Problem to work on: Please transcribe the lines below exactly, and leave every image behind.

Extracted data:
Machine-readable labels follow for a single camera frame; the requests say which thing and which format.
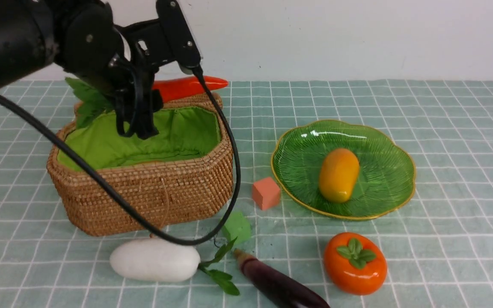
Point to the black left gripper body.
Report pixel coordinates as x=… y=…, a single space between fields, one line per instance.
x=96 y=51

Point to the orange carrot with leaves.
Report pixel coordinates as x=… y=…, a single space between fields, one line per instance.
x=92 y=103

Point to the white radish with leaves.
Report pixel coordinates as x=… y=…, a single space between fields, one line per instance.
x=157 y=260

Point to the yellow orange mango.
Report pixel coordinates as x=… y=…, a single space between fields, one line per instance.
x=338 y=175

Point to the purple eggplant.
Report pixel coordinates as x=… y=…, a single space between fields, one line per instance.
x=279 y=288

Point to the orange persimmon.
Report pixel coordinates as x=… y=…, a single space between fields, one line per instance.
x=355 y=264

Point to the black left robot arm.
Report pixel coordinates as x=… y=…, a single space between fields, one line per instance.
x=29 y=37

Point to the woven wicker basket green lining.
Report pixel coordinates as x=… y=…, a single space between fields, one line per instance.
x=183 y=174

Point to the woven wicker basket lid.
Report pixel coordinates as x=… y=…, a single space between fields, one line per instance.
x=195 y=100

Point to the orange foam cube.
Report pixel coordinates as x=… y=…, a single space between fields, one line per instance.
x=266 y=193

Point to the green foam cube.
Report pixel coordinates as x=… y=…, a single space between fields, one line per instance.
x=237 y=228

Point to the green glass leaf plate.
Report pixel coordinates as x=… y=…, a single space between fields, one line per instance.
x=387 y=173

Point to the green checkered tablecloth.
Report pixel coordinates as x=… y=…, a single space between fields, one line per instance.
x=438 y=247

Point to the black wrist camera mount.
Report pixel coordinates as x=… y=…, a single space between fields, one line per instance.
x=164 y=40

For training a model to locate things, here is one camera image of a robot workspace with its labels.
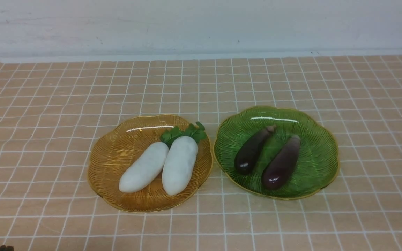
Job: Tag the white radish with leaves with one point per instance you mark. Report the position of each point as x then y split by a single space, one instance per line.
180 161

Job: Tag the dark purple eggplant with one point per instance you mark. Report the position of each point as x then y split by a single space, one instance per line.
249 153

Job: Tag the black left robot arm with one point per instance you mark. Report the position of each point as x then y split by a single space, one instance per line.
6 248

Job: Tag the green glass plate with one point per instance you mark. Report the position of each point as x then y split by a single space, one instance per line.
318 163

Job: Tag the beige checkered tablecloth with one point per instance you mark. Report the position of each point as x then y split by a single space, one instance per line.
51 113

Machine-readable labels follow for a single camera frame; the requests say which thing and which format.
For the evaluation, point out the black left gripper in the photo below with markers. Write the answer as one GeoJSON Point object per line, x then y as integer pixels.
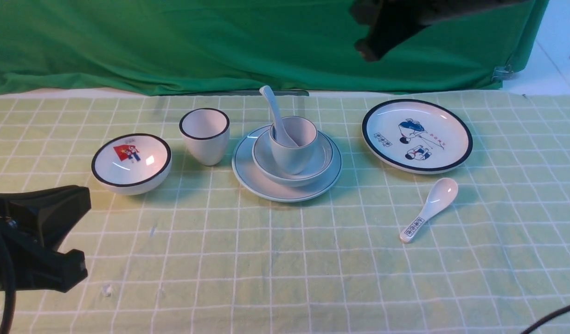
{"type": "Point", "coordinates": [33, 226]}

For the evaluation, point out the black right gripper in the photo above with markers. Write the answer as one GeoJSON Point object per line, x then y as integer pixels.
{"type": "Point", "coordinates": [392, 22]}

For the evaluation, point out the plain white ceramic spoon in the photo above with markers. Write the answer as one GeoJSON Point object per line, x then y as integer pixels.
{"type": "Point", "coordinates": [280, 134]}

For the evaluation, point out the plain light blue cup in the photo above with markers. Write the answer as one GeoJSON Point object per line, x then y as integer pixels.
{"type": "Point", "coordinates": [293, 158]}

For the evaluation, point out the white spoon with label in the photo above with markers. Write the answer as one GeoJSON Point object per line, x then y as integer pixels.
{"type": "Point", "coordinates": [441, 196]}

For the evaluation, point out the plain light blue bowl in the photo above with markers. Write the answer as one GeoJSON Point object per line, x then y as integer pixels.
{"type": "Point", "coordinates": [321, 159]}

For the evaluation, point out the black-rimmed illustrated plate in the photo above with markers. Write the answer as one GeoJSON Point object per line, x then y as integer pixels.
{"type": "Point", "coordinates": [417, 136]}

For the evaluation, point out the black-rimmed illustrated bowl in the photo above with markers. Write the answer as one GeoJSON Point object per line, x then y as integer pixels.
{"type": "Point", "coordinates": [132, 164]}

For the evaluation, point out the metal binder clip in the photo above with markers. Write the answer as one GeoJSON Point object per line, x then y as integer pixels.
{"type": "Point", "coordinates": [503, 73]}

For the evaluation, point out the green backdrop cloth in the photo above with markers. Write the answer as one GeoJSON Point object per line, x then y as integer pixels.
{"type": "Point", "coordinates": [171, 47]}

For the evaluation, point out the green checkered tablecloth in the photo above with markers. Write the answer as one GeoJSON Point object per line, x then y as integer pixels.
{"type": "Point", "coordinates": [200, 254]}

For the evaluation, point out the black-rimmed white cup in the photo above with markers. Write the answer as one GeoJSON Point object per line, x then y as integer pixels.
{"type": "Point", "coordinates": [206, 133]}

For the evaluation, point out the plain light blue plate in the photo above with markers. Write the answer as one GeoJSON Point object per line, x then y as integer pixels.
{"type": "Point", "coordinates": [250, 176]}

Reply to the task:
Machine-readable labels follow for a single camera frame; the requests say which thing and which format.
Point to the black left gripper body.
Report pixel coordinates as x=… y=…, a single space between fields, one line per instance.
x=96 y=51

Point to the orange carrot with leaves.
Report pixel coordinates as x=… y=…, a single space between fields, one line per instance.
x=92 y=103

Point to the white radish with leaves.
Report pixel coordinates as x=… y=…, a single space between fields, one line per instance.
x=157 y=260

Point to the yellow orange mango.
Report pixel coordinates as x=… y=…, a single space between fields, one line per instance.
x=338 y=175

Point to the purple eggplant.
Report pixel coordinates as x=… y=…, a single space between fields, one line per instance.
x=279 y=288

Point to the orange persimmon.
Report pixel coordinates as x=… y=…, a single space between fields, one line per instance.
x=355 y=264

Point to the black left robot arm.
Report pixel coordinates as x=… y=…, a single space between fields, one line per instance.
x=29 y=37

Point to the woven wicker basket green lining.
Report pixel coordinates as x=… y=…, a single space between fields, one line per instance.
x=183 y=174

Point to the woven wicker basket lid.
Report pixel coordinates as x=… y=…, a single space between fields, one line per instance.
x=195 y=100

Point to the orange foam cube.
Report pixel coordinates as x=… y=…, a single space between fields, one line per instance.
x=266 y=193

Point to the green foam cube.
Report pixel coordinates as x=… y=…, a single space between fields, one line per instance.
x=237 y=228

Point to the green glass leaf plate.
Report pixel coordinates as x=… y=…, a single space between fields, one line per instance.
x=387 y=173

Point to the green checkered tablecloth.
Report pixel coordinates as x=… y=…, a single space between fields, one line per instance.
x=438 y=247

Point to the black wrist camera mount.
Report pixel coordinates as x=… y=…, a single space between fields, one line per instance.
x=164 y=40

For training a model to locate things, here is one camera image of a robot workspace with its labels.
Job: Tag the white radish with leaves with one point per instance you mark. Report the position of each point as x then y split by a single space, one instance per line.
180 161

Job: Tag the dark purple eggplant with one point per instance you mark. Report the position of each point as x then y split by a single space, one instance per line.
249 153

Job: Tag the black left robot arm with one point per instance you mark. Report the position of each point as x then y split by a single space, one instance per line.
6 248

Job: Tag the green glass plate with one point per instance you mark. Report the position of each point as x then y split by a single space, one instance per line.
318 163

Job: Tag the beige checkered tablecloth with one point per instance you mark. Report the position of each point as x then y split by a single space, one instance per line.
51 113

Machine-readable labels follow for a single camera frame; the requests say which thing and which format.
For the evaluation, point out the black left gripper in the photo below with markers. Write the answer as one GeoJSON Point object per line, x then y as integer pixels.
{"type": "Point", "coordinates": [33, 226]}

For the evaluation, point out the black right gripper in the photo above with markers. Write the answer as one GeoJSON Point object per line, x then y as integer pixels.
{"type": "Point", "coordinates": [392, 22]}

For the evaluation, point out the plain white ceramic spoon in the photo above with markers. Write the answer as one GeoJSON Point object per line, x then y as integer pixels.
{"type": "Point", "coordinates": [280, 134]}

For the evaluation, point out the plain light blue cup in the photo above with markers. Write the answer as one GeoJSON Point object per line, x then y as integer pixels.
{"type": "Point", "coordinates": [293, 158]}

For the evaluation, point out the white spoon with label in the photo above with markers. Write the answer as one GeoJSON Point object per line, x then y as integer pixels.
{"type": "Point", "coordinates": [441, 196]}

For the evaluation, point out the plain light blue bowl in the photo above with markers. Write the answer as one GeoJSON Point object per line, x then y as integer pixels.
{"type": "Point", "coordinates": [321, 159]}

For the evaluation, point out the black-rimmed illustrated plate in the photo above with markers. Write the answer as one GeoJSON Point object per line, x then y as integer pixels.
{"type": "Point", "coordinates": [417, 136]}

For the evaluation, point out the black-rimmed illustrated bowl in the photo above with markers. Write the answer as one GeoJSON Point object per line, x then y as integer pixels.
{"type": "Point", "coordinates": [132, 164]}

For the evaluation, point out the metal binder clip in the photo above with markers. Write the answer as one GeoJSON Point object per line, x then y as integer pixels.
{"type": "Point", "coordinates": [503, 73]}

For the evaluation, point out the green backdrop cloth in the photo above with markers. Write the answer as one GeoJSON Point object per line, x then y as integer pixels.
{"type": "Point", "coordinates": [171, 47]}

For the evaluation, point out the green checkered tablecloth in the photo above with markers. Write the answer as one GeoJSON Point object per line, x then y as integer pixels.
{"type": "Point", "coordinates": [200, 254]}

For the evaluation, point out the black-rimmed white cup in the photo above with markers. Write the answer as one GeoJSON Point object per line, x then y as integer pixels.
{"type": "Point", "coordinates": [206, 133]}

For the evaluation, point out the plain light blue plate in the photo above with markers. Write the answer as one GeoJSON Point object per line, x then y as integer pixels.
{"type": "Point", "coordinates": [250, 176]}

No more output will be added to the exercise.